• [What is needed] In the listing below, find each line holding "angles" and copy it.

• [Raw data]
****************************************

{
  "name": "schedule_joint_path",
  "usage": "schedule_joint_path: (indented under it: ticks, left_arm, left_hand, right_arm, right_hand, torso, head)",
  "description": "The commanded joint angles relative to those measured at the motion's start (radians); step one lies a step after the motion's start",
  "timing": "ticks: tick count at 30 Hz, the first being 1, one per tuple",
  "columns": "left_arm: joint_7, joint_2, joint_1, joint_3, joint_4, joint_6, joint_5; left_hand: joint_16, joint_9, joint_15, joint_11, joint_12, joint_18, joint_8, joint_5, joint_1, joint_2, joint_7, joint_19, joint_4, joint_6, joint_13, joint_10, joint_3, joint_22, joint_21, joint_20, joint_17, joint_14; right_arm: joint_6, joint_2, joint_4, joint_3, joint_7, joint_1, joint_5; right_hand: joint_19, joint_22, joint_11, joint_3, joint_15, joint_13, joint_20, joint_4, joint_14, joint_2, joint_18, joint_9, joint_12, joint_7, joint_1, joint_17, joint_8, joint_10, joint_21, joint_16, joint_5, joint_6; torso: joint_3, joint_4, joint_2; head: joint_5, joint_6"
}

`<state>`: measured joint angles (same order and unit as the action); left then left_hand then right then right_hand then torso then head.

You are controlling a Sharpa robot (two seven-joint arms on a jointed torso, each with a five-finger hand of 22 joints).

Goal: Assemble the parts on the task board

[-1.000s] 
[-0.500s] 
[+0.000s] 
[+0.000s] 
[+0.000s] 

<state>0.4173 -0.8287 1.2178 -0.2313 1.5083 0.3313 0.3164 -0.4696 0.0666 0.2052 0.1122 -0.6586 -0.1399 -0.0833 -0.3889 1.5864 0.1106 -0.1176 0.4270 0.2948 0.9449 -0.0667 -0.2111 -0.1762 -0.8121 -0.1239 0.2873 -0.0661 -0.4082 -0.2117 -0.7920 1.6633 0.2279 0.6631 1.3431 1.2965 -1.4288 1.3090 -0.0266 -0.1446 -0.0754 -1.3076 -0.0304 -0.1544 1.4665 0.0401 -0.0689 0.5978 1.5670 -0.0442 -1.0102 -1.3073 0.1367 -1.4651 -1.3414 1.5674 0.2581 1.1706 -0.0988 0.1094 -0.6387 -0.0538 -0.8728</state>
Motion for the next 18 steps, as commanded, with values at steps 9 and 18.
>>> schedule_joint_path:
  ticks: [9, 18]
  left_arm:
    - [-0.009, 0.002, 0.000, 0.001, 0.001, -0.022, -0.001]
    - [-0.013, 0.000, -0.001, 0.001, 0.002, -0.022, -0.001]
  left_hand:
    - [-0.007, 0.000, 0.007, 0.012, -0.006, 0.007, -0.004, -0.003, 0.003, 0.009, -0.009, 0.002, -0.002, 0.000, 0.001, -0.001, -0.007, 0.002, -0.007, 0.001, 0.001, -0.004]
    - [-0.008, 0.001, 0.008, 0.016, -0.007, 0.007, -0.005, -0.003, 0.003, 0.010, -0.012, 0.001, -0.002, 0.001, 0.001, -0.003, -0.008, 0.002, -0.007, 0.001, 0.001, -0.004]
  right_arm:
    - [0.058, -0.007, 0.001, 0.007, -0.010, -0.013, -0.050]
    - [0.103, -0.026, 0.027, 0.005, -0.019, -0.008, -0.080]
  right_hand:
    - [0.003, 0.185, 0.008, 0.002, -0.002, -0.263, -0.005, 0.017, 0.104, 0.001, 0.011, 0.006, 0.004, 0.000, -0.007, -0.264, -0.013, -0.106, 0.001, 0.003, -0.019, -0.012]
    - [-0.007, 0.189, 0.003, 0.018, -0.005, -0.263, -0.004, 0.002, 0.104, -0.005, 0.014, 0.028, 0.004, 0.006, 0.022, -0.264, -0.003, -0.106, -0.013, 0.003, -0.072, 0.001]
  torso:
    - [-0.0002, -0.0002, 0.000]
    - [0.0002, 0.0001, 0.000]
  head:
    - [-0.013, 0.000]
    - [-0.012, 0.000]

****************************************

• [Written solution]
  "description": "The commanded joint angles relative to those measured at the motion's start (radians); step one lies a step after the motion's start",
`<state>`: measured joint angles (same order and unit as the action); left then left_hand then right then right_hand then torso then head.

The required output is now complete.